Before getting to it, I was particularly surprised by how much faster the uint64 variants were than their byte slice counterparts. This goes to show how much we can benefit from 64-bit registers in modern CPUs, by avoiding byte slices where possible.
As I did not want to spend a whole evening benchmarking, I limited this study to 64-bit hashes.
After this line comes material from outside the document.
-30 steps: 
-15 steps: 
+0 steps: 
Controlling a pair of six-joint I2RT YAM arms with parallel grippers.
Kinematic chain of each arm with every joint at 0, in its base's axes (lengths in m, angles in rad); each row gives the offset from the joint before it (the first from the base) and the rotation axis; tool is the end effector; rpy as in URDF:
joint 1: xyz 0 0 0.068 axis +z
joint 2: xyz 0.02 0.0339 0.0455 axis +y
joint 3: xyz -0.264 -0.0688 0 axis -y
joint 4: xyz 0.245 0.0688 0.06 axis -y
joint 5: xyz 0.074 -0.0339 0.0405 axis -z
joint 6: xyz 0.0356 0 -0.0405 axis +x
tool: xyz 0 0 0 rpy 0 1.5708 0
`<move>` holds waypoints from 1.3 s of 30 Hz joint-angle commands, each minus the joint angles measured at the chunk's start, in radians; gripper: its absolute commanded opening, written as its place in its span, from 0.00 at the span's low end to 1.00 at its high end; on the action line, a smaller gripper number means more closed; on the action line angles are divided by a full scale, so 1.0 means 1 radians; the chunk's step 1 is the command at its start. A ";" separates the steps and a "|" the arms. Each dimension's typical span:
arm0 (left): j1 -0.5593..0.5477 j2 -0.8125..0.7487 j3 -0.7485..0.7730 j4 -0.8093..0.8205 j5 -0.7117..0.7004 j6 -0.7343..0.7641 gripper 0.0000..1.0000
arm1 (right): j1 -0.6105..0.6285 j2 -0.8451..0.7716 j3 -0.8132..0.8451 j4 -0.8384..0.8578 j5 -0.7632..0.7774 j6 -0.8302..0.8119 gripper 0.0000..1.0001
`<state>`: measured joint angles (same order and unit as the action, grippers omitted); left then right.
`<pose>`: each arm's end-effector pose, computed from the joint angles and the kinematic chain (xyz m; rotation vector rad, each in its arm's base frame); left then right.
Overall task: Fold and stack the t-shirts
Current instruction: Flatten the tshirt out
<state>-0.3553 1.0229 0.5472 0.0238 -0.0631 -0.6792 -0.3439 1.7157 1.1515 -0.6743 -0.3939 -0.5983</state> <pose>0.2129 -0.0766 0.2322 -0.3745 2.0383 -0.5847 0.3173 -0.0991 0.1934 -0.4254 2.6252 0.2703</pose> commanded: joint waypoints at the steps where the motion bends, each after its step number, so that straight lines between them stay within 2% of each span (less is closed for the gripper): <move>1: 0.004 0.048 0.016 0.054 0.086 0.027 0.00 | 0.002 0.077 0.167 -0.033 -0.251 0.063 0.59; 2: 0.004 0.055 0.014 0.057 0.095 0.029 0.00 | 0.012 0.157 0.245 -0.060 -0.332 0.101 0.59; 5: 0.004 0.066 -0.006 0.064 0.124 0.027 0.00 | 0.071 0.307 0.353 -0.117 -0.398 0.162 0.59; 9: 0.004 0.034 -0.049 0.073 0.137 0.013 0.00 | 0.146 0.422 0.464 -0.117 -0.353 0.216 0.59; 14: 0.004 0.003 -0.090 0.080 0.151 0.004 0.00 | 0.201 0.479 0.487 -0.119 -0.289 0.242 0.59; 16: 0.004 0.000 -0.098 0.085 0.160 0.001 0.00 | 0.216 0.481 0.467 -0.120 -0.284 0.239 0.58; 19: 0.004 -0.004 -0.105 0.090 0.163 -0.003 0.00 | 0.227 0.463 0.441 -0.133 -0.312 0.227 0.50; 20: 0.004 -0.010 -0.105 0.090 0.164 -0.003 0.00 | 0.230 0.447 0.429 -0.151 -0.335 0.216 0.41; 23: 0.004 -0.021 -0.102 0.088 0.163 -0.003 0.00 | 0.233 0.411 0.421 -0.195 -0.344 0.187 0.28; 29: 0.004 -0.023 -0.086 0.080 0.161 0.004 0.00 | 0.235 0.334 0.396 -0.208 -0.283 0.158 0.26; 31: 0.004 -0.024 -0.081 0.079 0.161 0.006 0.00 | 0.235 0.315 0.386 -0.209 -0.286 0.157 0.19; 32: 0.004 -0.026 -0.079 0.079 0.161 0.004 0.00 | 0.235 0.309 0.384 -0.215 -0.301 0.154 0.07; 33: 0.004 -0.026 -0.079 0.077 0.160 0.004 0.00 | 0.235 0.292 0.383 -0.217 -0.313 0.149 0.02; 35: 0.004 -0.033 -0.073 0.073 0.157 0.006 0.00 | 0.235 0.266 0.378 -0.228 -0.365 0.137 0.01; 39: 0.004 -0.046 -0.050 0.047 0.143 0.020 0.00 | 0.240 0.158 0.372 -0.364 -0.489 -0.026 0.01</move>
If in future I encounter a use-case to compare other bit widths, I’ll extend the repository and update this article.
Results
The following results are from a 12-core Apple M2 Pro.
# key: Benchmark_<HASH_FN>_<HASH_LEN>_l<INPUT_LEN>
goos: darwin
goarch: arm64
pkg: github.com/intob/fasthashperf
Benchmark_murmur3twmb_64_l16-12 47093220 24.60 ns/op
Benchmark_murmur3spaolacci_64_l16-12 48799498 25.15 ns/op
Benchmark_fnva_64_l16-12 50898858 23.64 ns/op
Benchmark_fnv_64_l16-12 51845462 23.63 ns/op
Benchmark_murmur3twmb_64_l32-12 46655617 26.40 ns/op
Benchmark_murmur3spaolacci_64_l32-12 45743836 27.00 ns/op
Benchmark_fnva_64_l32-12 34505275 35.93 ns/op
Benchmark_fnv_64_l32-12 33381009 36.11 ns/op
Benchmark_murmur3twmb_64_l512-12 11900127 98.44 ns/op
Benchmark_murmur3spaolacci_64_l512-12 11690503 103.5 ns/op
Benchmark_fnva_64_l512-12 1795224 672.7 ns/op
Benchmark_fnv_64_l512-12 1791697 669.6 ns/op
Benchmark_uint64_murmur3twmb_64_l16-12 100000000 10.59 ns/op
Benchmark_uint64_murmur3spaolacci_64_l16-12 100000000 11.08 ns/op
Benchmark_uint64_fnva_64_l16-12 129080316 9.248 ns/op
Benchmark_uint64_fnv_64_l16-12 128857820 9.351 ns/op
Benchmark_uint64_murmur3twmb_64_l32-12 98238195 12.30 ns/op
Benchmark_uint64_murmur3spaolacci_64_l32-12 93423382 12.87 ns/op
Benchmark_uint64_fnva_64_l32-12 60410413 20.31 ns/op
Benchmark_uint64_fnv_64_l32-12 59049549 20.77 ns/op
Benchmark_uint64_murmur3twmb_64_l512-12 13842320 88.53 ns/op
Benchmark_uint64_murmur3spaolacci_64_l512-12 12947748 93.31 ns/op
Benchmark_uint64_fnva_64_l512-12 1835164 656.7 ns/op
Benchmark_uint64_fnv_64_l512-12 1779769 671.2 ns/op
PASS
ok github.com/intob/fasthashperf 34.274s
Findings
FNV vs FNVa
There seems to be little difference when comparing the performance of FNV and FNVa for byte slices, although FNVa seems to have the edge for 64-bit arithmetic.
Murmur3 vs FNV(a)
Murmur3 is significantly faster than FNV(a) for all input lengths over 16 bytes, with the difference becoming more pronounced with increased input length. For input lengths of 16 bytes or less, FNV(a) seems to be slightly faster.
github.com/spaolacci/murmur3 vs github.com/twmb/murmur3
The implementation from github.com/twmb is slightly faster on all counts. Thanks to both for their implementations.